SOURCE DATA:
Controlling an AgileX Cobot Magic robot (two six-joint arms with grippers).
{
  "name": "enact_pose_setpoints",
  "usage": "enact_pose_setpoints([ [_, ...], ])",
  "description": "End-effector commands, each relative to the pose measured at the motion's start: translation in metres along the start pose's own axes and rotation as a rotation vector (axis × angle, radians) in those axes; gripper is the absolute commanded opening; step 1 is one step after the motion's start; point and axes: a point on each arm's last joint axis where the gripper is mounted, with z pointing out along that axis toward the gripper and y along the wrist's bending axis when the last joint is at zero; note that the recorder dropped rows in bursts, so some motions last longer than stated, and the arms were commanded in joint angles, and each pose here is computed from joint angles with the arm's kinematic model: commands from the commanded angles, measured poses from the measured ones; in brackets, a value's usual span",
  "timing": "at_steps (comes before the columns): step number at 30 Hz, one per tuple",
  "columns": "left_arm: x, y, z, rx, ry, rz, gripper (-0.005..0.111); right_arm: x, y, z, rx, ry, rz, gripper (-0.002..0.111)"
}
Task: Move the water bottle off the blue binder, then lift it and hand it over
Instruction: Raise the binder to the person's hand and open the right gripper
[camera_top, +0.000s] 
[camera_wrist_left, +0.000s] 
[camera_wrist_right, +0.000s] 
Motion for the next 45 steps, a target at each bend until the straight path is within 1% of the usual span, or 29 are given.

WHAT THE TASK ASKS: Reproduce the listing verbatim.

SOLUTION FOR THIS EXERCISE:
Controlling an AgileX Cobot Magic robot (two six-joint arms with grippers).
{
  "name": "enact_pose_setpoints",
  "usage": "enact_pose_setpoints([ [_, ...], ])",
  "description": "End-effector commands, each relative to the pose measured at the motion's start: translation in metres along the start pose's own axes and rotation as a rotation vector (axis × angle, radians) in those axes; gripper is the absolute commanded opening; step 1 is one step after the motion's start; point and axes: a point on each arm's last joint axis where the gripper is mounted, with z pointing out along that axis toward the gripper and y along the wrist's bending axis when the last joint is at zero; note that the recorder dropped rows in bursts, so some motions last longer than stated, and the arms were commanded in joint angles, and each pose here is computed from joint angles with the arm's kinematic model: commands from the commanded angles, measured poses from the measured ones; in brackets, a value's usual span",
  "timing": "at_steps (comes before the columns): step number at 30 Hz, one per tuple",
  "columns": "left_arm: x, y, z, rx, ry, rz, gripper (-0.005..0.111); right_arm: x, y, z, rx, ry, rz, gripper (-0.002..0.111)"
}
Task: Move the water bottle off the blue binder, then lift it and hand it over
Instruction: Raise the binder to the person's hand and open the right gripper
[camera_top, +0.000s] 
[camera_wrist_left, +0.000s] 
[camera_wrist_right, +0.000s] 
Motion for the next 45 steps, a target at each bend until the straight path is within 1% of the usual span, or 29 are given.

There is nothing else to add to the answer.